AIM OF THE EXERCISE: Tell how many lines in the data below include the word "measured". The answer is the number only.
+ + +
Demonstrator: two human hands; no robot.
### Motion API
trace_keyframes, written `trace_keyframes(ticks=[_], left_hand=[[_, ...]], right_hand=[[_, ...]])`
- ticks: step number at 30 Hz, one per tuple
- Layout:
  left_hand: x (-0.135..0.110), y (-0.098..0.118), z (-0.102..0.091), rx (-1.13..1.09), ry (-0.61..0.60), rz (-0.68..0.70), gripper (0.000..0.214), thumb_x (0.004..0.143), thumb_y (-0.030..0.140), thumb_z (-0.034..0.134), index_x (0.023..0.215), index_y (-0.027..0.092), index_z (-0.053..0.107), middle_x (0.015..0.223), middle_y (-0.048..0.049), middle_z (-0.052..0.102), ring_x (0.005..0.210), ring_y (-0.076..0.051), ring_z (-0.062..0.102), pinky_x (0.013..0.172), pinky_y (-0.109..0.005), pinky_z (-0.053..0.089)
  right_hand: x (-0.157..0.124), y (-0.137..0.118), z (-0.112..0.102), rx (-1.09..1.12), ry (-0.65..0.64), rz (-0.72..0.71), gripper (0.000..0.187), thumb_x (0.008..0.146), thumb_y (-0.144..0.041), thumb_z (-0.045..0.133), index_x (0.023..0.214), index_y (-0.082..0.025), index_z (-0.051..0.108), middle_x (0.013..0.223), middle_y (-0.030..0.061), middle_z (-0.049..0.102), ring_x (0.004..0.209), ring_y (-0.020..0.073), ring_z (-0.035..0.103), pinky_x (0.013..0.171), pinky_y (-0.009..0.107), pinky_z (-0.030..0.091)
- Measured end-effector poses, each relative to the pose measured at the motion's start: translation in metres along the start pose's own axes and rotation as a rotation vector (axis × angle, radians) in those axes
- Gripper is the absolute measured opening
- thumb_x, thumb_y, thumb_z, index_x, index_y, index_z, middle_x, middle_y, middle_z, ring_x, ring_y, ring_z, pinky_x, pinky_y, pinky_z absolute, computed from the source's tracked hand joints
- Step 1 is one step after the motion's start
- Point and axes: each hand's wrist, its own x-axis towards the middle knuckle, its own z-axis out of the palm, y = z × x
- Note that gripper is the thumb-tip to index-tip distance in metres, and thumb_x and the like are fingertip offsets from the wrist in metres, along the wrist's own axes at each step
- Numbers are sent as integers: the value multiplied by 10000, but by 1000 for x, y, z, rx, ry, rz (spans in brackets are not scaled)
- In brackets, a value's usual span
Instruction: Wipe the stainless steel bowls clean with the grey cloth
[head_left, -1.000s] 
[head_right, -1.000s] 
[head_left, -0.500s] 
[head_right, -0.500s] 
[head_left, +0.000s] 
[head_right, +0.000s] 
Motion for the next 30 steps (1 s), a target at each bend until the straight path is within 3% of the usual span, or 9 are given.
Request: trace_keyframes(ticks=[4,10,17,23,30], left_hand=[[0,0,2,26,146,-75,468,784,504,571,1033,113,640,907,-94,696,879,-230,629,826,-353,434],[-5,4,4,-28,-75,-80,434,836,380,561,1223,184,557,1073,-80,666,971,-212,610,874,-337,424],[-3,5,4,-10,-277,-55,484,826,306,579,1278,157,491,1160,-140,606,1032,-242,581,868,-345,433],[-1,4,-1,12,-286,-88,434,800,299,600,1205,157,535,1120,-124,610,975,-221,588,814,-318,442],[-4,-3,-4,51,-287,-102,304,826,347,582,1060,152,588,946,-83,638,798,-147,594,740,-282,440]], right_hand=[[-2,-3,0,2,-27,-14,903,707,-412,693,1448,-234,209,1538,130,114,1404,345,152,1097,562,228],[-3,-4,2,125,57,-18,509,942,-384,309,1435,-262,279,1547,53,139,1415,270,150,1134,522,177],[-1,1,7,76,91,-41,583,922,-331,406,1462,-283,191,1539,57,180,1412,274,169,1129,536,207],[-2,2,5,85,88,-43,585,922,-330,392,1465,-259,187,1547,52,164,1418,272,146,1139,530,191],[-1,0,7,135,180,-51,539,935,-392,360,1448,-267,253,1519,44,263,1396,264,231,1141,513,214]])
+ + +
WRITTEN SOLUTION: 2